What you should do: Return every line of the listing that includes the string "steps".

Information shown:
- - -

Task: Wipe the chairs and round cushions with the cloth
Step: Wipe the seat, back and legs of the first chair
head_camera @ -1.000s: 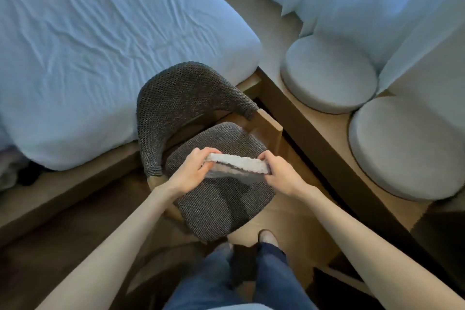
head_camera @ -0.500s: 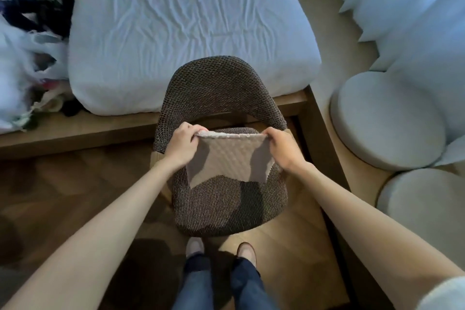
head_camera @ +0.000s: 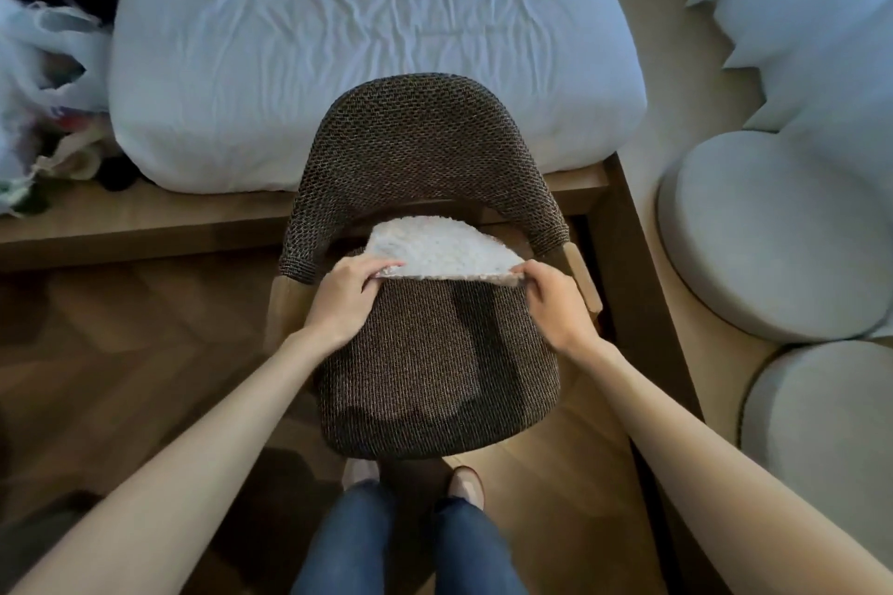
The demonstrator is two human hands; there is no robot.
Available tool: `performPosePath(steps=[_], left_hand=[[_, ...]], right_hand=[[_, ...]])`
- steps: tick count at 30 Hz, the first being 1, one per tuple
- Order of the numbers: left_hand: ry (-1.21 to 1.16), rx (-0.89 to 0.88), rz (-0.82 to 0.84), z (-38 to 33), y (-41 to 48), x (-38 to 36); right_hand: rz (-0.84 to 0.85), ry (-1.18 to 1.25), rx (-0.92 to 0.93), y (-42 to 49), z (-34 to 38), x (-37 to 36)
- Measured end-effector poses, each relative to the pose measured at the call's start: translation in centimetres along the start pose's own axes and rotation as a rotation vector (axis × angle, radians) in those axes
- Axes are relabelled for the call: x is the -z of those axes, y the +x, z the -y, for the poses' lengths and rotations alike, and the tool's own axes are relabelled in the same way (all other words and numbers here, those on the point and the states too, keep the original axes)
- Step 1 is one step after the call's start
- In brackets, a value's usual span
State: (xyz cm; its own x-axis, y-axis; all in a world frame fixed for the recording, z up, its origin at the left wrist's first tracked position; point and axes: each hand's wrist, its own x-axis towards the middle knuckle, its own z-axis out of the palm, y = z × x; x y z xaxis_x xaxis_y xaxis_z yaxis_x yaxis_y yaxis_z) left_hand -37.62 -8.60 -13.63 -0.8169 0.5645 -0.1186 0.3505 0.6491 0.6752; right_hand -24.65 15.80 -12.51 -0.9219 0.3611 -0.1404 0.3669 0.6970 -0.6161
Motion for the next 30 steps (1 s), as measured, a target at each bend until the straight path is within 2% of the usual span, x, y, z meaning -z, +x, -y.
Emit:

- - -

Answer to this task:
Available tool: `performPosePath(steps=[_], left_hand=[[_, ...]], right_hand=[[_, ...]])`
- steps: tick count at 30 Hz, the first being 1, one per tuple
Motion for the next 30 steps (1 s), as measured, a target at each bend until the straight path is within 2% of the usual span, x, y, z meaning -z, +x, -y.

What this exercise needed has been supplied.